Figure 3.

Effects of Src kinase blocker on E2-induced spine increase and change in morphology. (A) Spines were analyzed along the secondary dendrites of pyramidal neurons in the stratum radiatum of CA1 neurons as in Figure 1. Dendrite after E2-treatment for 2 h (E2) and dendrite after E2 plus PP2 treatment for 2 h (PP2+E2). (Spiso) shows the image of dendrite and spines analyzed with Spiso-3D software. Maximal intensity projections onto XY plane is shown. Traced dendrite is shown in red color and spines are indicated in yellow color. (Model) shows 3 dimensional model illustration of (Spiso) image. Bar, 5 μm. (B) Effect of treatments by E2 and PP2 on the total spine density. Vertical axis is the average number of spines per 1 μm of dendrite. A 2 h treatment in ACSF without drugs (Control), with 1 nM E2 (E2), and with 1 nM E2 and 10 μM PP2 (PP2 + E2). (C) Histogram of spine head diameters. A 2 h treatment in ACSF without drugs (Control, dashed line), with E2 (black line), with E2 + PP2 (red line). (D) Density of three subtypes of spines. From left to right, small-head spines (small), middle-head spines (middle), and large-head spines (large) type. In each group, control (open column), E2 (black column), and PP2+E2 (red column).

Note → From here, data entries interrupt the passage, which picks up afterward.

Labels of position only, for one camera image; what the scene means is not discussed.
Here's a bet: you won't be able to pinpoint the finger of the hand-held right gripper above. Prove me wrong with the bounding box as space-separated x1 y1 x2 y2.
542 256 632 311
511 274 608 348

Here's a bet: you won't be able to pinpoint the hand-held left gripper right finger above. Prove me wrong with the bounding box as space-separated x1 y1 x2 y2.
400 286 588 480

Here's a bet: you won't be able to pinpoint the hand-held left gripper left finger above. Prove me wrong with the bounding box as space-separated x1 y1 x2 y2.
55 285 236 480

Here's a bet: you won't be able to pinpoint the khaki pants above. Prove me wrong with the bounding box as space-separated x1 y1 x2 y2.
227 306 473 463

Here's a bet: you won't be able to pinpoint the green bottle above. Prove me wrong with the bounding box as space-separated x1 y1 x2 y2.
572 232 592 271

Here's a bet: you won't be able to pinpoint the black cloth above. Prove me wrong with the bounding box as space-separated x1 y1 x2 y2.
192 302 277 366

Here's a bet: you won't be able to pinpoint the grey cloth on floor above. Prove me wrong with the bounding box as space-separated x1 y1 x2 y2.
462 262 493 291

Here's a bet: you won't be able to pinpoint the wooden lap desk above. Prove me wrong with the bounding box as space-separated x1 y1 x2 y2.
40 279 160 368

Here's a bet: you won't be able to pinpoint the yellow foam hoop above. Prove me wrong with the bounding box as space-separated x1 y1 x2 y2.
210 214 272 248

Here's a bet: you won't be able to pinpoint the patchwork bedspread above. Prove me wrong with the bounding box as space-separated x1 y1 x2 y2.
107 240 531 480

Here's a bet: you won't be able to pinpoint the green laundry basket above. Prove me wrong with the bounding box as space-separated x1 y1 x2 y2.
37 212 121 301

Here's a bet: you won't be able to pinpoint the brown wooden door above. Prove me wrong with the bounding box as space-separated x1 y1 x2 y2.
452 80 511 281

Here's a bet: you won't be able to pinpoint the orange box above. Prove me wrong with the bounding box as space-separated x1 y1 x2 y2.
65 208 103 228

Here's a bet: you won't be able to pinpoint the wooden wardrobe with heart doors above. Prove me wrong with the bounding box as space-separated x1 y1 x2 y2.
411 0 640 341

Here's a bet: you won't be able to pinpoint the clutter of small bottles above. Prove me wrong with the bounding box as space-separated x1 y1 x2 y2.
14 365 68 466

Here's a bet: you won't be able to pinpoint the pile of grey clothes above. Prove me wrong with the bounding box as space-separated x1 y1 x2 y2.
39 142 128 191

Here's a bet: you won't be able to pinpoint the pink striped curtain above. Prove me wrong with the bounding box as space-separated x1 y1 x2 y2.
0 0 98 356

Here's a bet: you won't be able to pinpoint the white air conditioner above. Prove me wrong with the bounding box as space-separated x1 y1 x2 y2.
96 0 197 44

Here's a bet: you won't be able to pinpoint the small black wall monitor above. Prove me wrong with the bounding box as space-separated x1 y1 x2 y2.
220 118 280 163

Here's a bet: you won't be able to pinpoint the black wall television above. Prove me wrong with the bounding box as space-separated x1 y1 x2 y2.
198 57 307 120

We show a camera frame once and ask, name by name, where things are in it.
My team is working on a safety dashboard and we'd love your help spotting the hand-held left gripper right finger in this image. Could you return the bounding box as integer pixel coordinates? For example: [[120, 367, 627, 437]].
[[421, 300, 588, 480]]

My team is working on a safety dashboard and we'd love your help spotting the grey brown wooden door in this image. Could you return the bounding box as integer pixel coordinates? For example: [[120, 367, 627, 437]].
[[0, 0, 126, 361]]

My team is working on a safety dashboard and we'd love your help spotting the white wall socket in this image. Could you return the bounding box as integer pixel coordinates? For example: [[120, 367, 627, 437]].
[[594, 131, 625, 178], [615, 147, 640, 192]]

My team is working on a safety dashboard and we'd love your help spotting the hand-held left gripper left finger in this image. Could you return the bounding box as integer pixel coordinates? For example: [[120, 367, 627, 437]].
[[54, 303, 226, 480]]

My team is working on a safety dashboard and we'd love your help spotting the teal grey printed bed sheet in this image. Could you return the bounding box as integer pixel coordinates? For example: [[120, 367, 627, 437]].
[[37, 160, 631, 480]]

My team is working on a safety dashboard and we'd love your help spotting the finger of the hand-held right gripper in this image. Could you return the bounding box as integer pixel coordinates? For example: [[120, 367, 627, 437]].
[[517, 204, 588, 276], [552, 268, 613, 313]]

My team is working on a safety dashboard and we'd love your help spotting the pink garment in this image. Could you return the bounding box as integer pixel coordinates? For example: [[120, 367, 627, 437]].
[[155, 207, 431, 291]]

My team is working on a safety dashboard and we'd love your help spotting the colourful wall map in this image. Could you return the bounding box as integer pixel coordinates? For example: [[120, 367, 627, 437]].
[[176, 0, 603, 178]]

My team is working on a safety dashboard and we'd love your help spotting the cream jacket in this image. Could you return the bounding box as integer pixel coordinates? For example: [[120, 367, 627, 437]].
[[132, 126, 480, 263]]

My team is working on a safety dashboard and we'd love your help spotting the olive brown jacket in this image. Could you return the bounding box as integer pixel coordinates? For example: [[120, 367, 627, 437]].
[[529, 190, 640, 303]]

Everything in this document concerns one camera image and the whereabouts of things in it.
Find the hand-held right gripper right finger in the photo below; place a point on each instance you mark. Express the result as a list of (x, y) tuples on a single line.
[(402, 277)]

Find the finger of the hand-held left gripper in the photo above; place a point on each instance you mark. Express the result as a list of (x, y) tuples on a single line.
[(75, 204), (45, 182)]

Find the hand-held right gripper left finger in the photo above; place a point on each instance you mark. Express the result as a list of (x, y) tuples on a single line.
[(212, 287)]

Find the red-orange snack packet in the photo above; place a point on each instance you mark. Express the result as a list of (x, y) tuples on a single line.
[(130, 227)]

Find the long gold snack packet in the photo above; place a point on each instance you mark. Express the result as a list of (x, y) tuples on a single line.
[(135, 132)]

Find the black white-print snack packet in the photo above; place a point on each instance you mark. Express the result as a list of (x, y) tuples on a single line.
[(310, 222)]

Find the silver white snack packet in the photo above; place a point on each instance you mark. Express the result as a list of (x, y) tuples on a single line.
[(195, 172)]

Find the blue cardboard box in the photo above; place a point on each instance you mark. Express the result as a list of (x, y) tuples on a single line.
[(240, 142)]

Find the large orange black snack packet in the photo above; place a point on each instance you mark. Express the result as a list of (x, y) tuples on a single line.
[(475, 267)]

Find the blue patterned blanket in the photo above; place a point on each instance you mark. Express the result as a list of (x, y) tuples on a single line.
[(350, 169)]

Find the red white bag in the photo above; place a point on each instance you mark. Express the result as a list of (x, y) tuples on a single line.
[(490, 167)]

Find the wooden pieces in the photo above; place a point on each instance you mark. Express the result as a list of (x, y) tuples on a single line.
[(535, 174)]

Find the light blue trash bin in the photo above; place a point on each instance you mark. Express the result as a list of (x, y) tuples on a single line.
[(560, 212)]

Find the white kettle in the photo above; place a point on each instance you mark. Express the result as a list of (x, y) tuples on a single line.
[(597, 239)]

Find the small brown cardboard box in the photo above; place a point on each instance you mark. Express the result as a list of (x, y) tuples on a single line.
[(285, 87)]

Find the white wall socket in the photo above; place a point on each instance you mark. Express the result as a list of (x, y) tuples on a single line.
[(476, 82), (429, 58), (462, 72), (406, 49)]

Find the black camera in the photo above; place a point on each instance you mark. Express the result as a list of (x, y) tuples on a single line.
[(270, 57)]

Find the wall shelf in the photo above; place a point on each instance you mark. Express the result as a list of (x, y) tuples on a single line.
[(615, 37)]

Results are represented as mean ± SEM. Statistical significance was defined as *p < 0.05, **p < 0.01 vs. E2 sample. For E2 and PP2+E2 treatments, we investigated 50 dendrites with 2300–2700 spines from 3 rats, 12 slices, and 30 neurons. For control, we used 80 dendrites with ~4,000 spines from 6 rats, 24 slices, and 50 neurons.